I hear you. Hold on to that. We bring you inspiration, and wonderful little nuggets that you can file away for your own creations. Edison said “All you need to invent is an imagination and a pile of junk.” And so we proceed…
“So what’s the big deal about Boethius?”
Boethius is important because he served as a bridge between ancient philosophy and the Middle Ages. He didn’t just translate Aristotle, but also commented on the works and added newer insights. He brought ideas from Neoplatonists like Porphyry into wider recognition and helped people make sense of them. In De Arithmetica, he translated De institutione arithmetica libri duo by Nichomachus of Gerasa, who was writing around 100 AD. You see what I mean about this guy being an important bridge of older thinkers, yes?
Philosophy is about pondering things, seeing the beautiful and intricate architecture behind things in flashes of insights and through establishing connections where others can’t see them. Boethius saw the foundation of philosophy as a bedrock he called “the quadrivium”, consisting of arithmetic, geometry, music, and astronomy. Fundamentally and at their innermost core, he might tell you, these four things merge.
“I thought we were talking about a game?”
Yes, we are. Here’s a wikipedia article about Rithmomachia, also called The Philosophers’ Game or The War Of The Numbers. The game is based on the study of numerical proportions and harmonies that Boethius studied and wrote about, much of which you could find perusing through that book up there. In fact, historian David Sepkowski said of Rithmomachia that between the twelfth and sixteenth centuries,
“Rithmomachia served as a practical exemplar for teaching the contemplative values of Boethian mathematical philosophy, which emphasized the natural harmony and perfection of number and proportion, that it was used both as a mnemonic drill for the study of Boethian number theory and, more importantly, as a vehicle for moral education, by reminding players of the mathematical harmony of creation”.
“What?”
Here, check this out to see what he’s talking talking about, then I’ll tell you what it’s like playing this game:
- Arithmetical proportions: Say I give you the numbers 3 and 15. You can find the missing number between them that would form an arithmetical proportion by summing the first and last numbers of the sequence (3 and 15 for a sum of 18), then dividing by 2. So in this example: 3, 9, 15.
- Geometrical proportions: Say instead I give you the numbers 2 and 72. You can find the missing number between these that would form a geometrical proportion by multiplying the first and last numbers of the sequence (2 x 72 = 144) then finding the square root of that. So in this example: 2, 12, 72.
- Harmonic proportions: Say now, finally, I give you the numbers 12 and 20. You can find the missing number between these that would form the harmonic proportion by multiplying the first and last numbers of the sequence and also by 2 (12 x 20 x 2= 480) then dividing that by the sum of the same two numbers I gave you (12 + 20 = 32). So in this example, 480 / 32 = 15 and the sequence is 12, 15, 20.

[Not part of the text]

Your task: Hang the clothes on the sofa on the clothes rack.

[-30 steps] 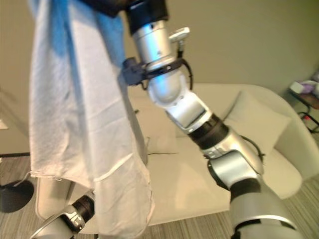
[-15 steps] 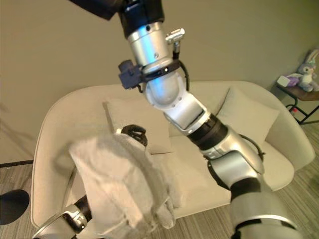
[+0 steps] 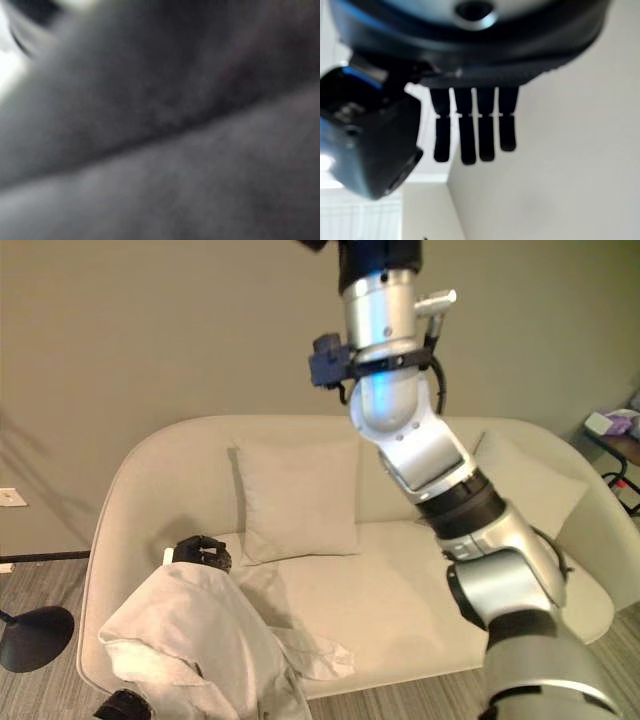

To the minds of the Greeks, all the way up for centuries after Boethius wrote about this, number sequences like this have a magic to them, because they’re tuned to reality itself. Nature and the cosmos, the very music in the air, the movement of the moon and the stars, all tied in to these perfect, intellectually satisfying numerical relationships. Measure anything in the stars or on the water or in the music from a harp and you’ll find these sequences, they would tell you.
Make fun of that if you want, or look down on it as caveman thinking, but I felt the same kind of magic in school when I studied this little wonder:
That’s Einstein’s field equations, tying together everything that ever was. It’s one of the most verified things in Physics. Explains how the world goes round, why things fall, and the future of the universe. Gorgeous. Absolutely gorgeous. That’s the way the monks felt playing Rithmomachia, clashing their little game pieces together looking for ways to feel these proportions. Not to just learn them.
To feel them.
If you’re at all interested in learning more about this wonderful game, seeing its rules clearly delineated for you, and seeing some nice illustrations of game play maneuvers, then head to Amazon and read Rithmomachia by Seth Nemec.
He does an amazing job walking you through why the number sequences mattered to those to whom this game was more than a pastime and a learning mechanism, but rather a way of worshipping and meditating on the very fabric of the cosmos. If you have Kindle Unlimited, it’s free.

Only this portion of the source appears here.